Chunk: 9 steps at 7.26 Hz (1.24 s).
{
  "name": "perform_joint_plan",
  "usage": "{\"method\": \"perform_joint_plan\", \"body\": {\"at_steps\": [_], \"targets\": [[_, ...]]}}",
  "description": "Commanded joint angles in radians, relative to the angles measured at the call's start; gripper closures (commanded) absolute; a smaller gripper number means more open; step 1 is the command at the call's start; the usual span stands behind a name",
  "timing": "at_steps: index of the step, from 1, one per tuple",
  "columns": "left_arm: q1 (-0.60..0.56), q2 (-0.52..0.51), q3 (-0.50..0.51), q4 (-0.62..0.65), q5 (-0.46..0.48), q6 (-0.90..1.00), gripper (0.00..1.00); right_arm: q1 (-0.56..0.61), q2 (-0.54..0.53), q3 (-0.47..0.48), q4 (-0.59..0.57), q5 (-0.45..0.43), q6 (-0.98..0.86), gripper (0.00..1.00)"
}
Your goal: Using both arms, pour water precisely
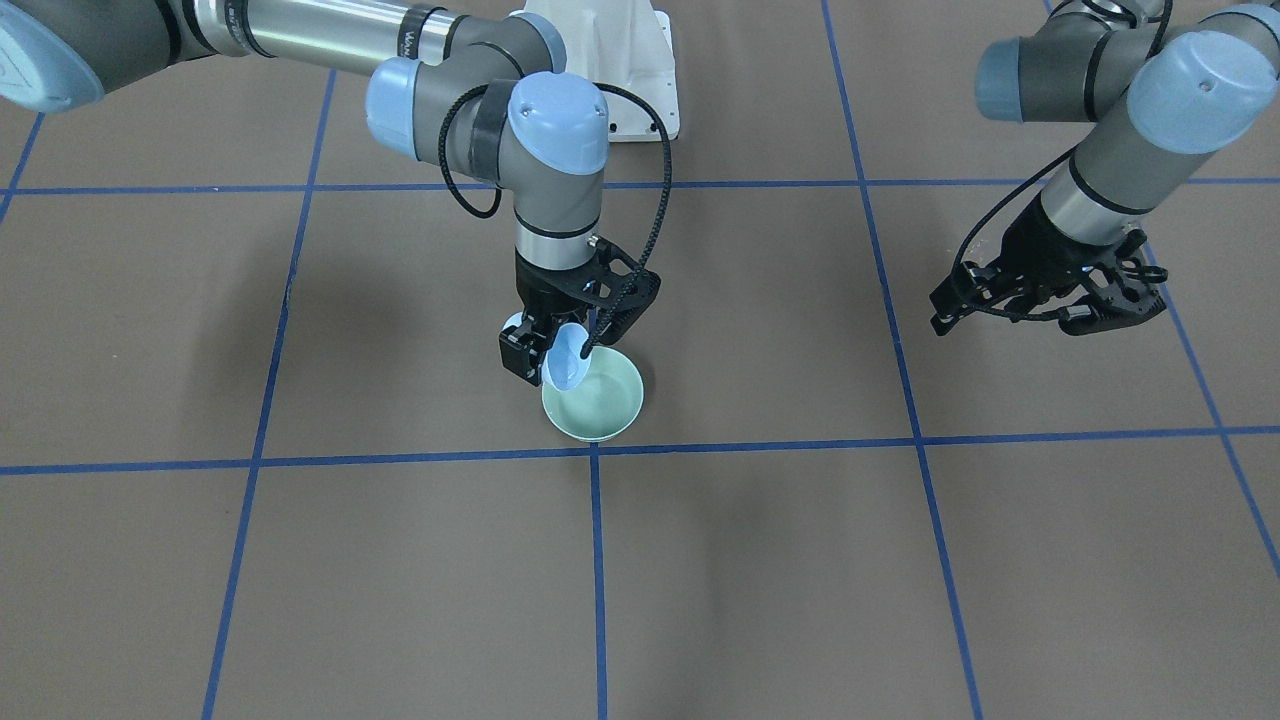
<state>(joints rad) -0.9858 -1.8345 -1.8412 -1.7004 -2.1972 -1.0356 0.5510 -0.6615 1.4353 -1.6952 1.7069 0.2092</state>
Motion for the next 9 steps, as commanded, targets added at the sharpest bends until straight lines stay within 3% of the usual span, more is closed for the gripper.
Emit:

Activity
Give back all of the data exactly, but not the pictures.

Finished task
Chunk: 9 steps at 7.26 Hz (1.24 s).
{
  "name": "perform_joint_plan",
  "usage": "{\"method\": \"perform_joint_plan\", \"body\": {\"at_steps\": [_], \"targets\": [[_, ...]]}}",
  "description": "Commanded joint angles in radians, relative to the angles measured at the call's start; gripper closures (commanded) absolute; a smaller gripper number means more open; step 1 is the command at the call's start; the usual span stands behind a name",
  "timing": "at_steps: index of the step, from 1, one per tuple",
  "columns": "left_arm: q1 (-0.60..0.56), q2 (-0.52..0.51), q3 (-0.50..0.51), q4 (-0.62..0.65), q5 (-0.46..0.48), q6 (-0.90..1.00), gripper (0.00..1.00); right_arm: q1 (-0.56..0.61), q2 (-0.54..0.53), q3 (-0.47..0.48), q4 (-0.59..0.57), q5 (-0.45..0.43), q6 (-0.98..0.86), gripper (0.00..1.00)"
}
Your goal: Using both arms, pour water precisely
<state>(joints rad) -0.9858 -1.8345 -1.8412 -1.7004 -2.1972 -1.0356 0.5510 -0.6615 1.4353 -1.6952 1.7069 0.2092</state>
Motion for the next 9 steps, as commanded, targets added at the sharpest bends until straight lines stay within 3% of the usual span, more is closed for the gripper.
Emit:

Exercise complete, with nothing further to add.